I'm really looking forward to staying there for a couple days. I'm going to get out to the Desert Museum (for the third time!) and go walking/hiking in the parks and trails. I'm expecting it will rain some, but so what, it's not like it doesn't rain here!
Timelies all!
You know what I strangely can't find? Cake flour. Did it go out of vogue? My supermarkets have two different sorts of bread flour each, but no cake. The Cake Bible and Cook's Illustrated say cake flour, and I want cake flour, dammit!
Cake flour is hard to find these days. At the stores I go to, it's usually down at the bottom, underneath the rows of cake mixes.
Oddly enough, I have cake flour. How much do you need?
You can probably take regular flour and just run it through the sifter a couple of times. Might not be as fine as real cake flour, but it will do in a pinch.
It's probably a longshot outside of the South, but soft biscuit flour (e.g. White Lily) is the same as cake flour.
Will somebody yell at me to start doing useful stuff, like work?
ita: [link]
Looks like you might be able to order it.

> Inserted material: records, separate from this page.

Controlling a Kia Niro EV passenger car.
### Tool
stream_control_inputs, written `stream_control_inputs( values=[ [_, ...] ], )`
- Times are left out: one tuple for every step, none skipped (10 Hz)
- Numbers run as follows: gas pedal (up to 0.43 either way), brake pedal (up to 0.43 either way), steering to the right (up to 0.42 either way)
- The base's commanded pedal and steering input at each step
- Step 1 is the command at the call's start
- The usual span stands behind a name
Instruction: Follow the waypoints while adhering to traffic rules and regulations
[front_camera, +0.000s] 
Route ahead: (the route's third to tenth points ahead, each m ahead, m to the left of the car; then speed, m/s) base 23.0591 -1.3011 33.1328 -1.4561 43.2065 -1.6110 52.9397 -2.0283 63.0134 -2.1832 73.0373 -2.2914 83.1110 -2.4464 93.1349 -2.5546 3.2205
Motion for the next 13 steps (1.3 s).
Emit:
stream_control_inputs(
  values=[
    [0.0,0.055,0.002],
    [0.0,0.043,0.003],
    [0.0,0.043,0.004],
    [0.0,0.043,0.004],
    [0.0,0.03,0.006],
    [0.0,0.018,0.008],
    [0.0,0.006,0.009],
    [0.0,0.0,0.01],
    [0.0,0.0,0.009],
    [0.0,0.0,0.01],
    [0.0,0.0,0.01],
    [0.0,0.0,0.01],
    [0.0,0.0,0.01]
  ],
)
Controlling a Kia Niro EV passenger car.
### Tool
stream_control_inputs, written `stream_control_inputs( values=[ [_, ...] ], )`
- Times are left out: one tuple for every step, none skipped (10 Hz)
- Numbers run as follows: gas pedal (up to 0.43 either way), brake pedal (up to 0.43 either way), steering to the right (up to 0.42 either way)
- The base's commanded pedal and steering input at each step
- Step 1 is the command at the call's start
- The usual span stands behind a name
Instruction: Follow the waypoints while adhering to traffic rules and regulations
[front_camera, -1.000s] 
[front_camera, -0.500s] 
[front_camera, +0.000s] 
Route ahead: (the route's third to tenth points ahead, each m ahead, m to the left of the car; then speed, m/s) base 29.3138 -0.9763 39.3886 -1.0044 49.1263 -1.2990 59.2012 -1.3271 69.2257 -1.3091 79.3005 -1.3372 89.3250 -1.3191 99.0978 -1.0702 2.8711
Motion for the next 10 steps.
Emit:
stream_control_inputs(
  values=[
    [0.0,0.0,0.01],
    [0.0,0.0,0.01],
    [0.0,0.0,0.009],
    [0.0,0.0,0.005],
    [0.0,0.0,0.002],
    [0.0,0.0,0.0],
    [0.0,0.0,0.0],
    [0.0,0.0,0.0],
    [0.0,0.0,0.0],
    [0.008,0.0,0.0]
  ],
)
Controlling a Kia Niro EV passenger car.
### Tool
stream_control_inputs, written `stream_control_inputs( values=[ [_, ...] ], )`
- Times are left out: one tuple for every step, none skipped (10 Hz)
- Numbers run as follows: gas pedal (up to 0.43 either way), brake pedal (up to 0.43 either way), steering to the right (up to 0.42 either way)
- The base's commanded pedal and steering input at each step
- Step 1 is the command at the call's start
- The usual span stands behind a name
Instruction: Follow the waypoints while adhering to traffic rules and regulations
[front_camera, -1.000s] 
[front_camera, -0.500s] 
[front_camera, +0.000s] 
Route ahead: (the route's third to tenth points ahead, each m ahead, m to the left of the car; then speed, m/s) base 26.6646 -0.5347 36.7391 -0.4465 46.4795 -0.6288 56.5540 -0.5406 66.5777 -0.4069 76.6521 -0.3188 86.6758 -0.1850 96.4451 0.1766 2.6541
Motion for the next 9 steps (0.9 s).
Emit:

Other hits on google suggest substitutions, if you can't get cake flour. One such is if a recipe calls for 1 cup of cake flour, substitute 3/4's cup of all-purpose flour + 2 tbsp corn starch.
One such is if a recipe calls for 1 cup of cake flour, substitute 3/4's cup of all-purpose flour + 2 tbsp corn starch.
So, it's not just how fine it's ground. Interesting.
It's mostly gluten content, or lack thereof, that makes cake flour. Less gluten makes for more tender (non-yeast) baked goods.